Le chauffeur répond :
- Pas la peine d’avoir un bon compteur. Comme je roule à 20km/h les vitres vibrent déjà, à 30km/h le siège aussi, à 50 ce sont les portières qui bougent et à 80km/h ce sont mes dents qui claquent ! »
Même les membres des fan-clubs de Trabant racontent des blagues. Depuis 1957 sont sorties plus que de 3 millions de Trabant. 16 ans après la fin de sa production, il y en a environ 52 milles qui roulent encore sur les routes allemandes (y compris 43 milles dans les länders de l’Est). En 1993, il y en avait encore presque 900 milles. En Allemagne, il existe quelques centaines de fan-clubs de Trabant. En Pologne il y en a une vingtaine. La Trabant a en Allemagne été l’objet de chansons et même au début des années 90, l’actrice principale d’une série de films fabuleux (GO Trabi GO).

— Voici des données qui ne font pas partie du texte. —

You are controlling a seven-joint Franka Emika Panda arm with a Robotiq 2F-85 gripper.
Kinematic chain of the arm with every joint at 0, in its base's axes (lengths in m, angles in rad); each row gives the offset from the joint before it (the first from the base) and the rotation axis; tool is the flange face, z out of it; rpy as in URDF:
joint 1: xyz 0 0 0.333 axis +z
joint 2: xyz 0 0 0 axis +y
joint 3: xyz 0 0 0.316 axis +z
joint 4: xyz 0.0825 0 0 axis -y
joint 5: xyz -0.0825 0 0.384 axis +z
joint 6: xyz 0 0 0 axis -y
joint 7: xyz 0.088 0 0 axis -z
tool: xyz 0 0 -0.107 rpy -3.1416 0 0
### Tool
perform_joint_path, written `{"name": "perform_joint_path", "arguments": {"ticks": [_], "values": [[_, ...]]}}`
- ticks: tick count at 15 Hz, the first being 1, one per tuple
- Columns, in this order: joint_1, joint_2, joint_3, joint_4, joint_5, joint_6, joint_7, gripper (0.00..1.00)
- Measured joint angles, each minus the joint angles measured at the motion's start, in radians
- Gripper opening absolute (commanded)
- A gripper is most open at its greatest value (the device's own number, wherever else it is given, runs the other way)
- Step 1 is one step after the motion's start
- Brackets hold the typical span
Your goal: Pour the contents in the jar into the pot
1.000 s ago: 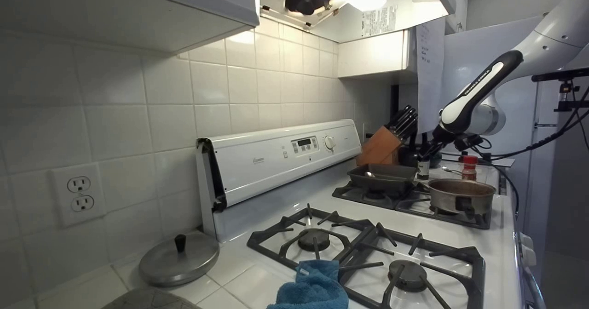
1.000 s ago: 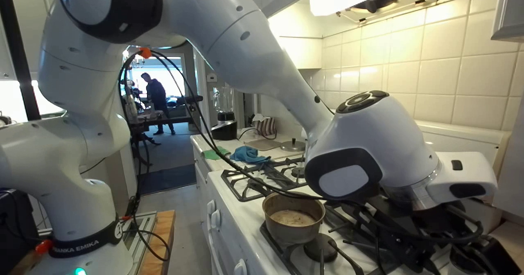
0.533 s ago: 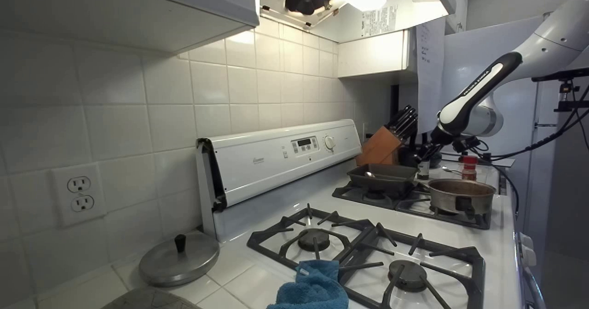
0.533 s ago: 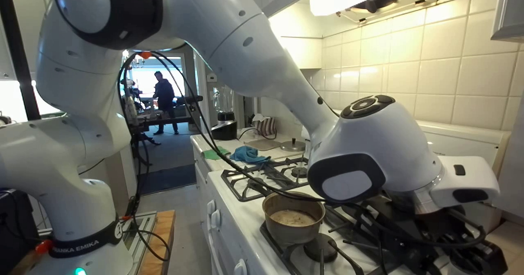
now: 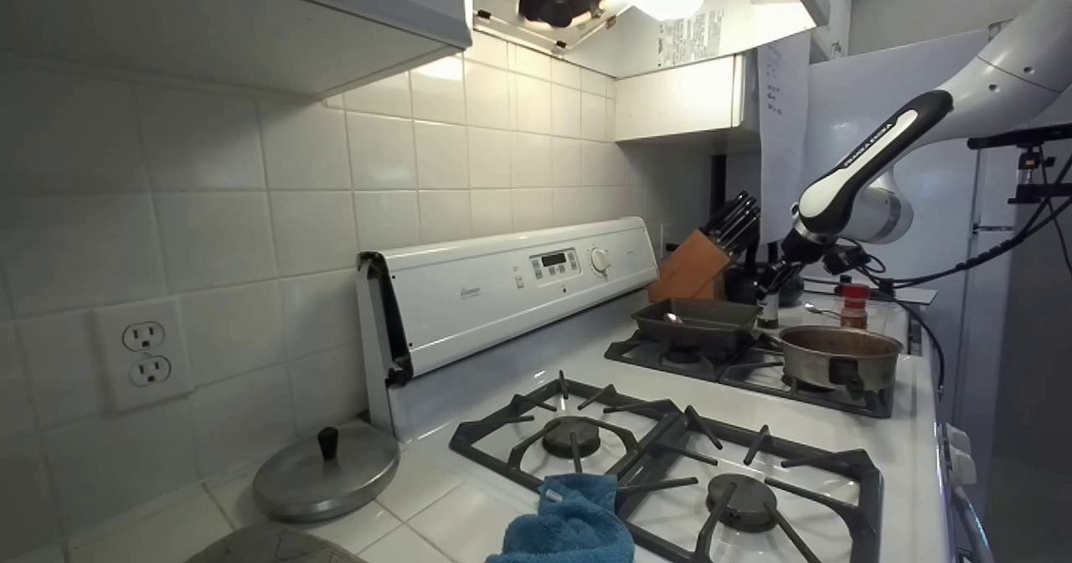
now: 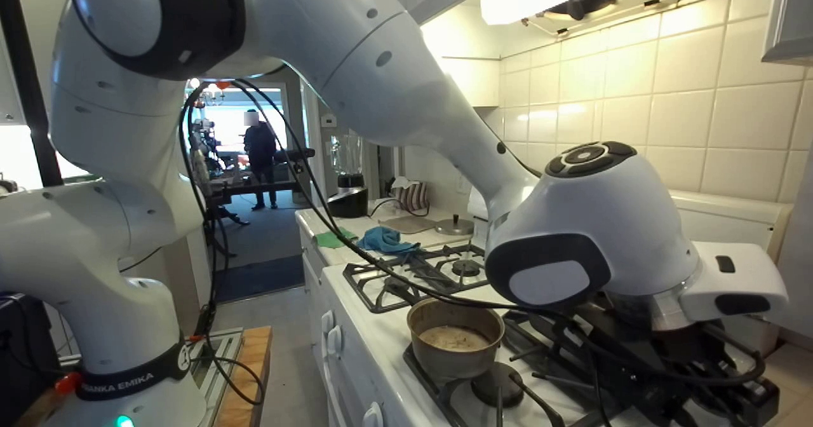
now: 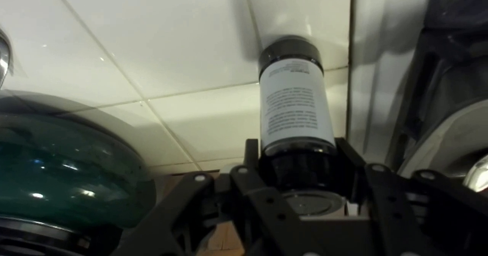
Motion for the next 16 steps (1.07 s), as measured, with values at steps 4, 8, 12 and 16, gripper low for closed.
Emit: {"name": "perform_joint_path", "arguments": {"ticks": [4, 8, 12, 16], "values": [[-0.007, -0.021, 0.009, 0.02, -0.008, -0.079, -0.034, 0.25], [0.029, -0.083, -0.014, 0.021, -0.039, -0.144, -0.094, 0.25], [0.097, -0.137, -0.038, 0.019, -0.044, -0.218, -0.184, 0.25], [0.173, -0.183, -0.058, -0.005, -0.044, -0.278, -0.303, 0.25]]}}
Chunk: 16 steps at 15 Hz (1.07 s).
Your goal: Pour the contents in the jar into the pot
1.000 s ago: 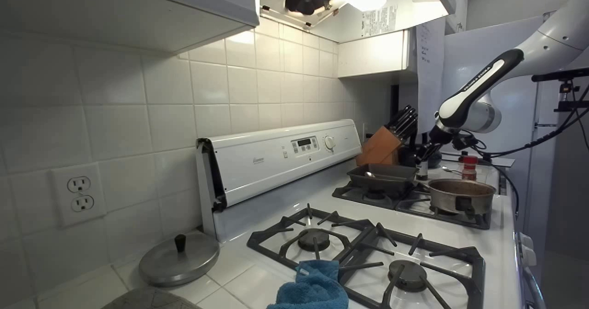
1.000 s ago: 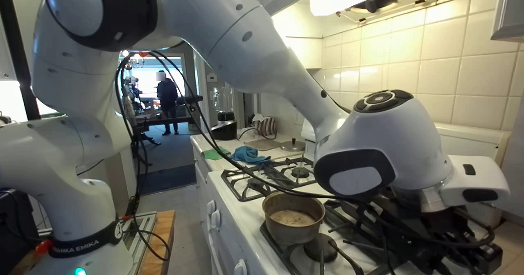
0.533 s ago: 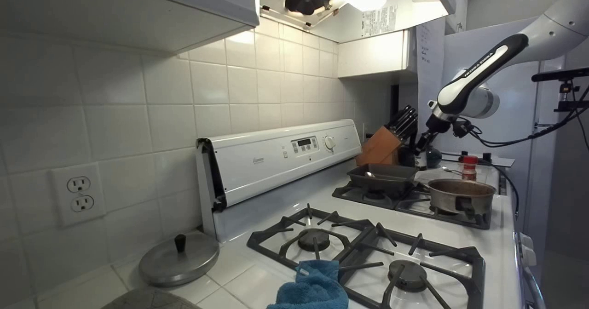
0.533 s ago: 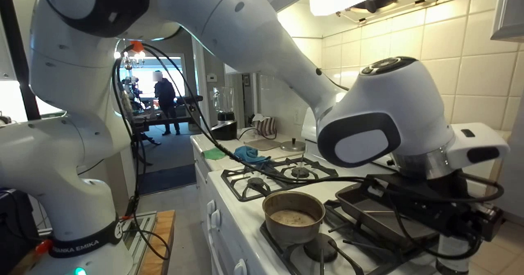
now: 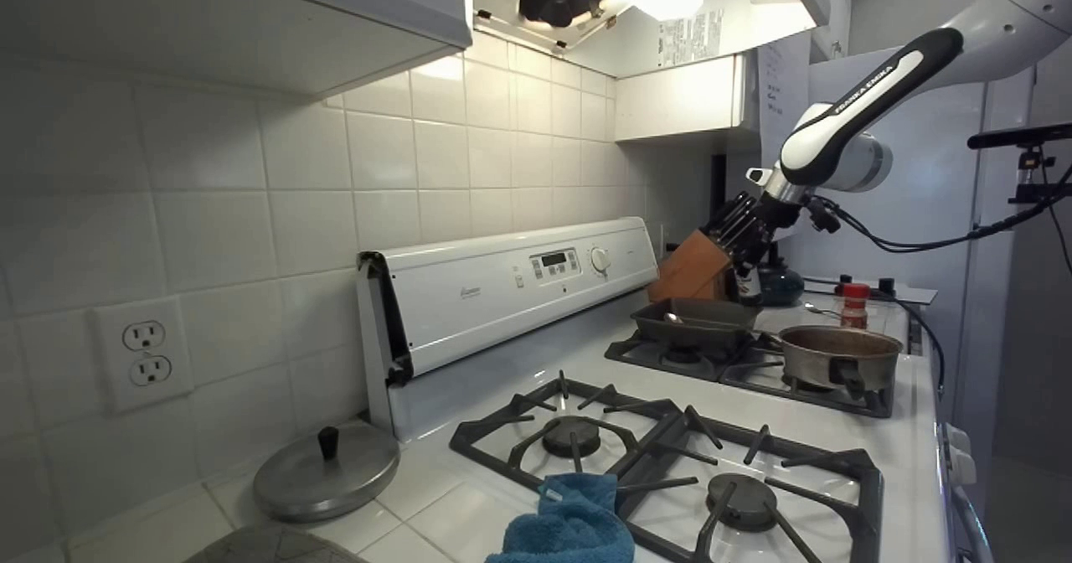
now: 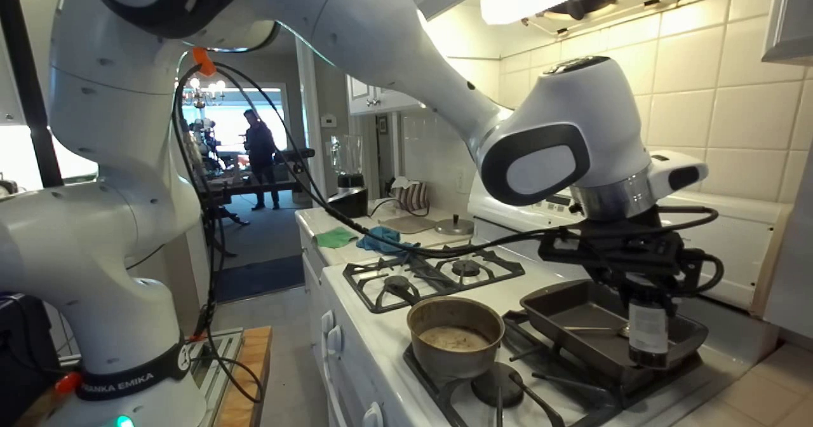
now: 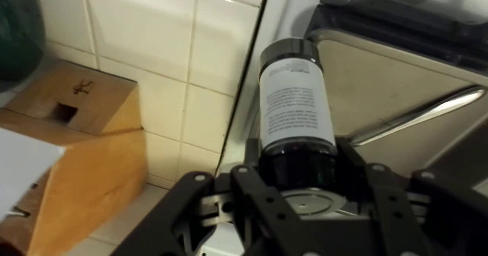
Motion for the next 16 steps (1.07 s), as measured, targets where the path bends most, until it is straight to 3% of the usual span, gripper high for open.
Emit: {"name": "perform_joint_path", "arguments": {"ticks": [6, 12, 16], "values": [[0.131, -0.086, -0.081, -0.082, -0.019, -0.039, -0.185, 0.25], [0.245, -0.161, -0.178, -0.166, -0.162, -0.042, -0.263, 0.25], [0.285, -0.21, -0.188, -0.218, -0.196, -0.07, -0.397, 0.25]]}}
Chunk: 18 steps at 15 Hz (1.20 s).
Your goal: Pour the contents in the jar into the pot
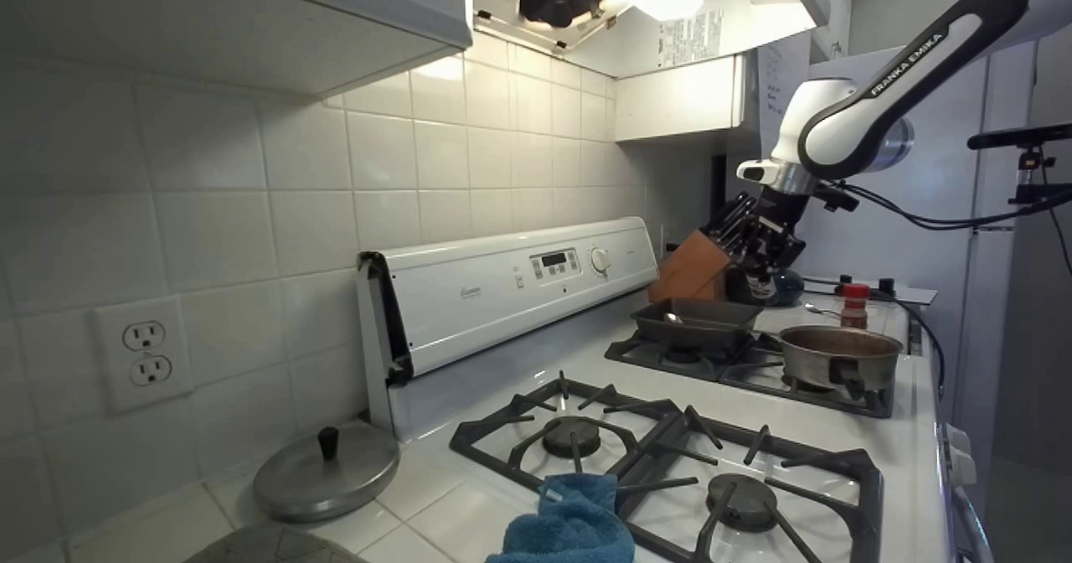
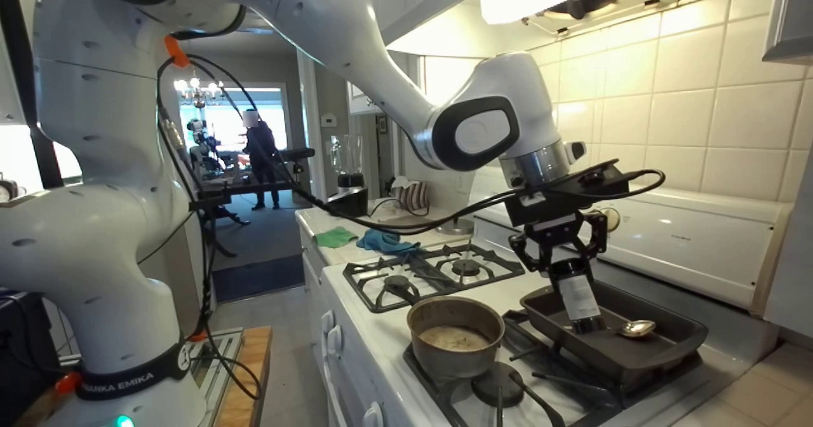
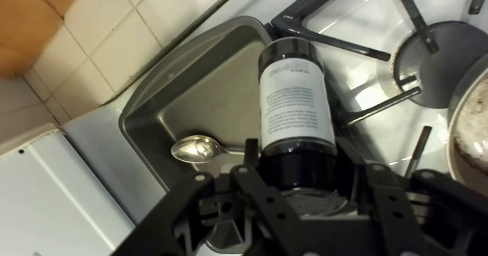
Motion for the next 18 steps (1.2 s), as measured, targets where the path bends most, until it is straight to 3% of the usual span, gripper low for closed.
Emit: {"name": "perform_joint_path", "arguments": {"ticks": [3, 4, 7, 15, 16, 18], "values": [[0.028, -0.038, 0.0, -0.039, -0.001, -0.004, -0.125, 0.25], [0.036, -0.049, 0.0, -0.05, -0.001, -0.007, -0.17, 0.5], [0.053, -0.071, 0.001, -0.073, 0.0, -0.008, -0.26, 0.5], [0.053, -0.075, 0.0, -0.079, 0.0, -0.008, -0.28, 0.5], [0.053, -0.075, 0.0, -0.079, 0.0, -0.008, -0.28, 0.25], [0.057, -0.074, -0.003, -0.079, 0.0, -0.008, -0.28, 0.25]]}}
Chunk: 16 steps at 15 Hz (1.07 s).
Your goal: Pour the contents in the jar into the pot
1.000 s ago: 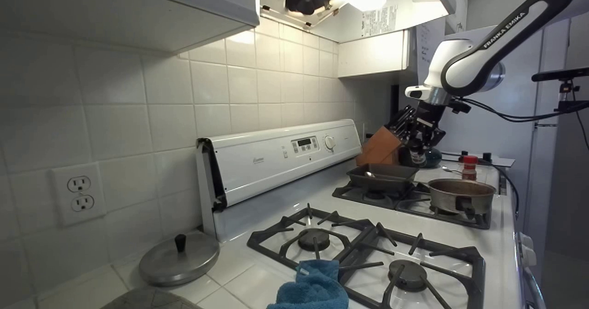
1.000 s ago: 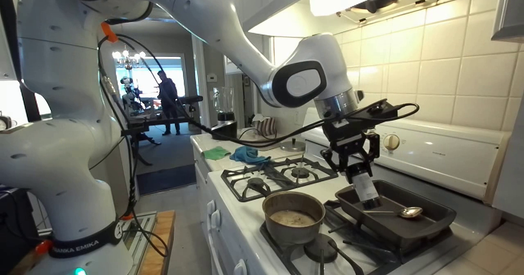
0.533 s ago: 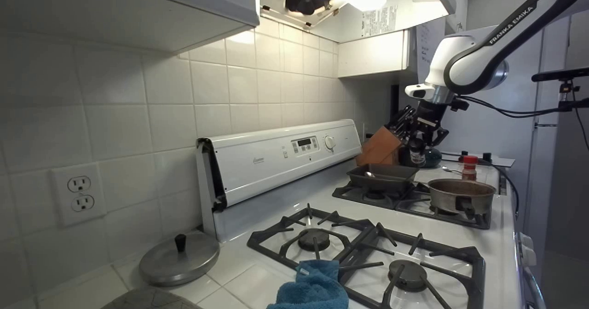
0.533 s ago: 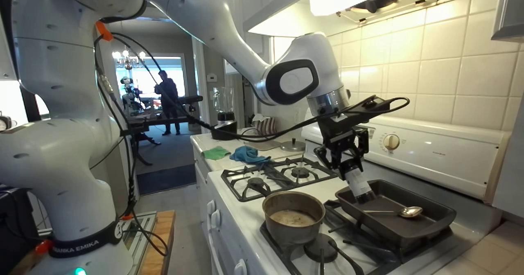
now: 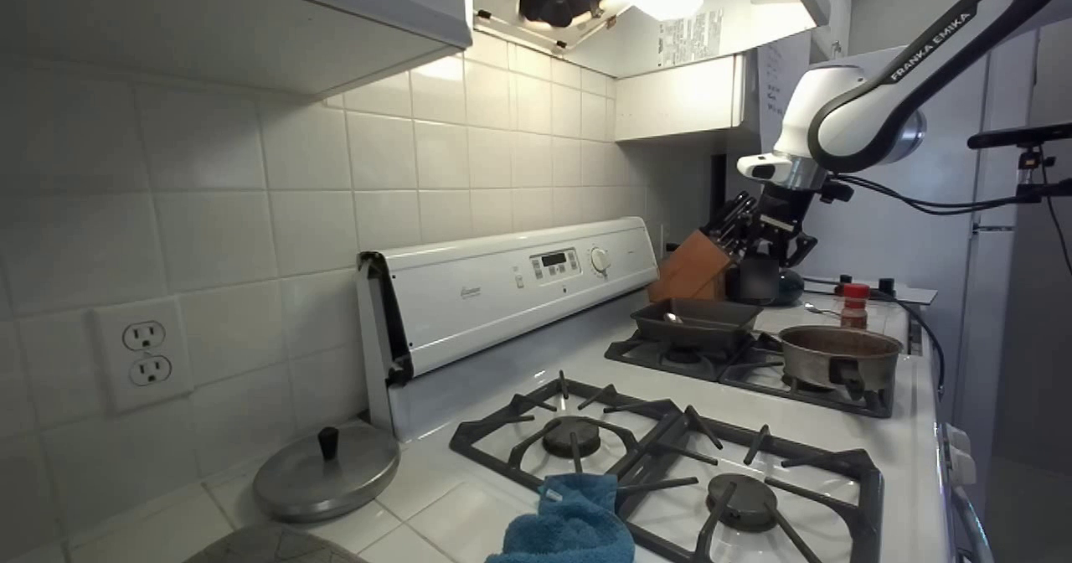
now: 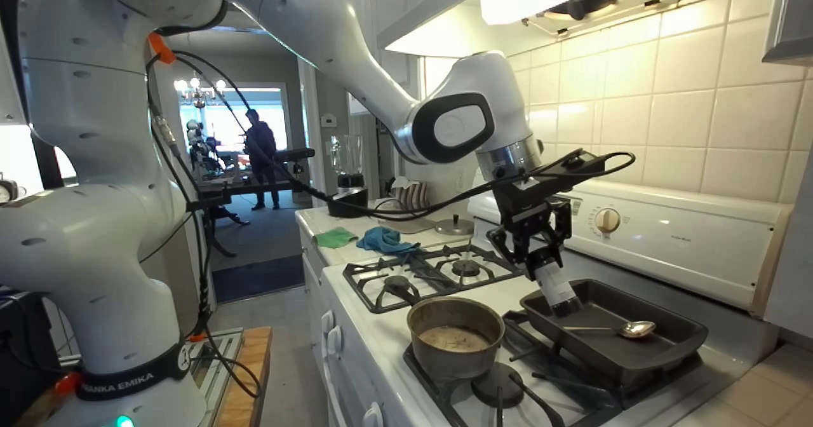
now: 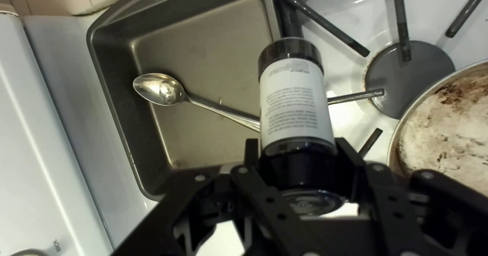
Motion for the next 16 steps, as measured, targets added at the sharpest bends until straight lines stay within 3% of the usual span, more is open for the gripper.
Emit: {"name": "perform_joint_path", "arguments": {"ticks": [8, 16], "values": [[0.07, 0.001, -0.032, 0.004, -0.199, -0.098, -0.017, 0.25], [0.15, -0.005, -0.028, 0.007, -0.416, -0.231, -0.124, 0.25]]}}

Les médias parlent actuellement de la renaissance de cette voiture culte. Lors du dernier Salon de Francfort a été présentée la maquette de la nouvelle Trabant qui devrait sortir dès l’année prochaine. La société qui va la produire affirme que le marché est intéressé. Elle cherche juste un fabricant pour sa carrosserie en plastique.
Ralf Keller, après son retour de Zwickau, lave sa voiture, graisse les joints et nettoie le plancher. Il ne sortira sa Trabi qu’au printemps prochain, et seulement sur des petites routes tranquilles. A partir du mois de janvier, seules les voitures respectant les normes anti-pollution pourront rouler à Berlin – une condition impossible à tenir pour la Trabant. « Même cette voiture culte va y perdre avec la nouvelle loi. Elle va disparaître de nos villes » dit Keller en fermant son garage. « Dommage », ajoute-il.